Though novel and well-motivated, Nair’s governance approach was, however, not devoid of flaws. The following are the drawbacks in the CK project:

~ By putting up volunteering opportunities on its website, CK substitutes planning with probability — the certainty associated with scheduling a service is replaced by the probability that someone will be available to help. Public services must be carried out with the assurance that they are available for a citizen in need and not only when someone volunteers to help him/her.

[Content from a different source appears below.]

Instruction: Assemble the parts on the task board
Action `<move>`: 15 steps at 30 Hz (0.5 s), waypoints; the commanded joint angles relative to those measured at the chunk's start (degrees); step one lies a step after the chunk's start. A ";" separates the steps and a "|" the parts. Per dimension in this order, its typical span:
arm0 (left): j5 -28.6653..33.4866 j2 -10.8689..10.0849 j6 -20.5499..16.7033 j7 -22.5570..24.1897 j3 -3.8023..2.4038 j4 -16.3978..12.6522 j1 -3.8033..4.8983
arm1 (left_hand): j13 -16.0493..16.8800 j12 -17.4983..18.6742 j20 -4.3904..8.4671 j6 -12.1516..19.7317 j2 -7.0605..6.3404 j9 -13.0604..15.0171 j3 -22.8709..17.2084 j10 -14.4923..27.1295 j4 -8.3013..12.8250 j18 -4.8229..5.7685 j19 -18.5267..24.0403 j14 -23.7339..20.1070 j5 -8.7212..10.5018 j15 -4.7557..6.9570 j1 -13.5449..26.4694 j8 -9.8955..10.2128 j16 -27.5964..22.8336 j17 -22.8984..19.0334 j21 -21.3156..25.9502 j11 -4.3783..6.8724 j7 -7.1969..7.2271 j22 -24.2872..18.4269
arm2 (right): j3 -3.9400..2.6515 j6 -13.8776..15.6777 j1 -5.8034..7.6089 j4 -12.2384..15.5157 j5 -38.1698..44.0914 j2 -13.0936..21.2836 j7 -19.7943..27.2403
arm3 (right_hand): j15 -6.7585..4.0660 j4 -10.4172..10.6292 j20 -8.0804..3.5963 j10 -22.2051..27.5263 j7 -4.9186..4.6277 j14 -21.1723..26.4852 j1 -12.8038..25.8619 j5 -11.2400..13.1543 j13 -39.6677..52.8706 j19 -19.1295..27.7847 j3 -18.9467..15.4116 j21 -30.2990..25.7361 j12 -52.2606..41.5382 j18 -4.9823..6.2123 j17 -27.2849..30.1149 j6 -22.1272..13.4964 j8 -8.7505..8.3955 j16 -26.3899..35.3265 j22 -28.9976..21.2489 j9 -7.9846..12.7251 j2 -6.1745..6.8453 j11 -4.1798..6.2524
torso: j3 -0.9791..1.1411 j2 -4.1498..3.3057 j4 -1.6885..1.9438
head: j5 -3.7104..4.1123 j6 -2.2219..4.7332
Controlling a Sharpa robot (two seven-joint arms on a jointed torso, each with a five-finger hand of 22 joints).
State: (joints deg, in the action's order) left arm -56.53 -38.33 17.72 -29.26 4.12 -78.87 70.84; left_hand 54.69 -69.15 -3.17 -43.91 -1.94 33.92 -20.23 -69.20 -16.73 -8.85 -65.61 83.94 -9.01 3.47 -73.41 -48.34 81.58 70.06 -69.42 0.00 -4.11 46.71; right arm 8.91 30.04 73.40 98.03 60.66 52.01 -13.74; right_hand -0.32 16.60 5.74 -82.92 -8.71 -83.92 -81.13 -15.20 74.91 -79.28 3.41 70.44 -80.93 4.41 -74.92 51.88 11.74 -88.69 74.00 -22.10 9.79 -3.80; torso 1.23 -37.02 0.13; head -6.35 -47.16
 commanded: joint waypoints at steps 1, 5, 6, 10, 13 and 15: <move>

~ Not everyone has access to social media and the Internet. By primarily using social media and the Internet as the tool to garner ideas and to mobilise the community, CK may have missed out on crowdsourced ideas from those lacking access to the Internet. This segment of the population may also have been handicapped in bringing its grievances to the notice of the authorities.

~ Kozhikode, with citizen co-production as one of its key features, runs the risk of the local government passing over its duties and responsibilities to citizens. Many of the public goods volunteers were delivering are primarily the responsibility of the government.

So, while we need more and more innovative public sector managers like Nair, we also need the government to step up to its primary responsibility of delivering public goods in an efficient manner. The initiatives launched by Nair, though innovative, pushed under the carpet probable systemic issues such as inefficient tax or public revenue system, inadequate social welfare finances, and inefficient public service delivery.